### ABOUT THIS TASK
Transcribe the entire listing exactly.

DATA SECTION START

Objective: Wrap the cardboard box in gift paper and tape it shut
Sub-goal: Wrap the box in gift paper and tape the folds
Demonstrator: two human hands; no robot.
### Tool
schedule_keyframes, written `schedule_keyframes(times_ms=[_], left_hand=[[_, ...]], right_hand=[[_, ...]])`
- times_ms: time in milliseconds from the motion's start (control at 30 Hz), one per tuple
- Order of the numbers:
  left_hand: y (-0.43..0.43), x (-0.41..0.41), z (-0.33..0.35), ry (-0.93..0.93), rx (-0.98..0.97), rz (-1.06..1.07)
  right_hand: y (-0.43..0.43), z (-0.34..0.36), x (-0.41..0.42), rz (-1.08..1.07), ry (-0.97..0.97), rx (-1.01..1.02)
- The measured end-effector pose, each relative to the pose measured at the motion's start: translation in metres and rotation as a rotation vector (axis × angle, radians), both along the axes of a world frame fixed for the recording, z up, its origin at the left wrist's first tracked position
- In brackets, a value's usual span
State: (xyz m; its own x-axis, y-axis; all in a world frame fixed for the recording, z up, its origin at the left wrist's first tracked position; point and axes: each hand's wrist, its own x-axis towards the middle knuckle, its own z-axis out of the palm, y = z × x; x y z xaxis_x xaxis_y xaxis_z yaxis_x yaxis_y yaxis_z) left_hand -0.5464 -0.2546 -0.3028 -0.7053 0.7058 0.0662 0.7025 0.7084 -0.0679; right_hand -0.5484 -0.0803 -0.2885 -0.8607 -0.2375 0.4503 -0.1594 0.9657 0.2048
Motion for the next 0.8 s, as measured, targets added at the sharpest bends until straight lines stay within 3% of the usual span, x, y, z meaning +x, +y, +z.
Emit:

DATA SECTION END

### SOLUTION BELOW
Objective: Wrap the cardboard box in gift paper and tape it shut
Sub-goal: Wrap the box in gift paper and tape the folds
Demonstrator: two human hands; no robot.
### Tool
schedule_keyframes, written `schedule_keyframes(times_ms=[_], left_hand=[[_, ...]], right_hand=[[_, ...]])`
- times_ms: time in milliseconds from the motion's start (control at 30 Hz), one per tuple
- Order of the numbers:
  left_hand: y (-0.43..0.43), x (-0.41..0.41), z (-0.33..0.35), ry (-0.93..0.93), rx (-0.98..0.97), rz (-1.06..1.07)
  right_hand: y (-0.43..0.43), z (-0.34..0.36), x (-0.41..0.42), rz (-1.08..1.07), ry (-0.97..0.97), rx (-1.01..1.02)
- The measured end-effector pose, each relative to the pose measured at the motion's start: translation in metres and rotation as a rotation vector (axis × angle, radians), both along the axes of a world frame fixed for the recording, z up, its origin at the left wrist's first tracked position
- In brackets, a value's usual span
State: (xyz m; its own x-axis, y-axis; all in a world frame fixed for the recording, z up, its origin at the left wrist's first tracked position; point and axes: each hand's wrist, its own x-axis towards the middle knuckle, its own z-axis out of the palm, y = z × x; x y z xaxis_x xaxis_y xaxis_z yaxis_x yaxis_y yaxis_z) left_hand -0.5464 -0.2546 -0.3028 -0.7053 0.7058 0.0662 0.7025 0.7084 -0.0679; right_hand -0.5484 -0.0803 -0.2885 -0.8607 -0.2375 0.4503 -0.1594 0.9657 0.2048
Motion for the next 0.8 s, as measured, targets added at the sharpest bends until straight lines stay within 3% of the usual span, x, y, z meaning +x, +y, +z.
Emit:

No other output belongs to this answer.